PROBLEM DESCRIPTION: Everything in the data below is left aside except the lines from the one containing "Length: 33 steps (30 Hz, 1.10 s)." through the one containing "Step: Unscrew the"; repeat those exactly.

★ ★ ★

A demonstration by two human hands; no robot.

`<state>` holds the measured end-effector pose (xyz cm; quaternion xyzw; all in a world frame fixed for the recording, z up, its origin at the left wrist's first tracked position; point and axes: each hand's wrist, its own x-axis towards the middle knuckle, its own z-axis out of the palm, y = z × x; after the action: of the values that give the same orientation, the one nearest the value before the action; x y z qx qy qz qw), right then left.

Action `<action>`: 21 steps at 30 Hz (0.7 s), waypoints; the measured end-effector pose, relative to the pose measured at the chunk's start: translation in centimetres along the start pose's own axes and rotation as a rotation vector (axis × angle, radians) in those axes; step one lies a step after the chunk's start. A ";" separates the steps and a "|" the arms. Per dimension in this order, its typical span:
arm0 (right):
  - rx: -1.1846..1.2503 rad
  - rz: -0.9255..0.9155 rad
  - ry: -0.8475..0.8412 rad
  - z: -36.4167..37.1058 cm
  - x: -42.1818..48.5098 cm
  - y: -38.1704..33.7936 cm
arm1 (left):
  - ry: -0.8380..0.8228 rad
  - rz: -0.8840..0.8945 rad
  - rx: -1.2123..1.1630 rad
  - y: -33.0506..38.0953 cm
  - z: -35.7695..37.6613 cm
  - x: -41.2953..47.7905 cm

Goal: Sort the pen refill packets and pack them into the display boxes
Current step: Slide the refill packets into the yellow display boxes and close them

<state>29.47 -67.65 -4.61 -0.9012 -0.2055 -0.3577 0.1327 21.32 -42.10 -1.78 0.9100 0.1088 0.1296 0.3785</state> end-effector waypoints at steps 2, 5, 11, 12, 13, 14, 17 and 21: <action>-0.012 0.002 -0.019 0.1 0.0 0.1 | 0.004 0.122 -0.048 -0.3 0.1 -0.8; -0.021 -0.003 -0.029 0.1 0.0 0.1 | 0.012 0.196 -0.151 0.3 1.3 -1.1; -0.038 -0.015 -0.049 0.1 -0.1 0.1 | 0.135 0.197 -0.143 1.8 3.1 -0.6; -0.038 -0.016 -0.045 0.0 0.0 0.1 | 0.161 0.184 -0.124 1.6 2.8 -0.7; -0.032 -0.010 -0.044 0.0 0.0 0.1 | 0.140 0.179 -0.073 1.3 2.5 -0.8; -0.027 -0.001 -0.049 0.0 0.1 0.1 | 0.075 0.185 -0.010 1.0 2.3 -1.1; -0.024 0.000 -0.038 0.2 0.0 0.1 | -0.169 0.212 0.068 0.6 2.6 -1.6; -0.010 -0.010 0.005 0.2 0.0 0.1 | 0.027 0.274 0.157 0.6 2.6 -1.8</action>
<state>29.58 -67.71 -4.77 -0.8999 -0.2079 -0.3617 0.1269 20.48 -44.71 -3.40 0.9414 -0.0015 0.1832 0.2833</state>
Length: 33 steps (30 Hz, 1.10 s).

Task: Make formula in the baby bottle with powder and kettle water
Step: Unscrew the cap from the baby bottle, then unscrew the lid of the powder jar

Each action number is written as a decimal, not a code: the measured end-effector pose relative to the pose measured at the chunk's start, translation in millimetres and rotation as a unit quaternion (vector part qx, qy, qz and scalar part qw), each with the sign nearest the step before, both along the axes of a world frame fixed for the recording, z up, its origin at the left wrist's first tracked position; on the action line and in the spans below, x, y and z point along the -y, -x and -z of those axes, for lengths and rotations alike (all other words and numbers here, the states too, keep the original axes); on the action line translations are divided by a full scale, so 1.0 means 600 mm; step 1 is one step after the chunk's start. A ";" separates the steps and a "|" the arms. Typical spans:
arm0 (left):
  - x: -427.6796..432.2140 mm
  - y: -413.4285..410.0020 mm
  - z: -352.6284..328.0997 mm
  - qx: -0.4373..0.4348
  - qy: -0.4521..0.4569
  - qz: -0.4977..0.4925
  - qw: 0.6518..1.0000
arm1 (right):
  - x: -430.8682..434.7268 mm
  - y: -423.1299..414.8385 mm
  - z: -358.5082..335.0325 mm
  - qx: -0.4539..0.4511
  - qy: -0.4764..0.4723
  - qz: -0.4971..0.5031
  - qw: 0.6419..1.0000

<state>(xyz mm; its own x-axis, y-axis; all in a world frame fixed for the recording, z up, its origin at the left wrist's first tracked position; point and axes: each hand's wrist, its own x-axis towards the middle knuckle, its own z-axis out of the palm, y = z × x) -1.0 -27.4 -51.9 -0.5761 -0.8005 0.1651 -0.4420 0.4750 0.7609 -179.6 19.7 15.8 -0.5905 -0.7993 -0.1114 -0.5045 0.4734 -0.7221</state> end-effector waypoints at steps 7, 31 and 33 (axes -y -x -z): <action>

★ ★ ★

WRITTEN REPLY:
Length: 33 steps (30 Hz, 1.10 s).

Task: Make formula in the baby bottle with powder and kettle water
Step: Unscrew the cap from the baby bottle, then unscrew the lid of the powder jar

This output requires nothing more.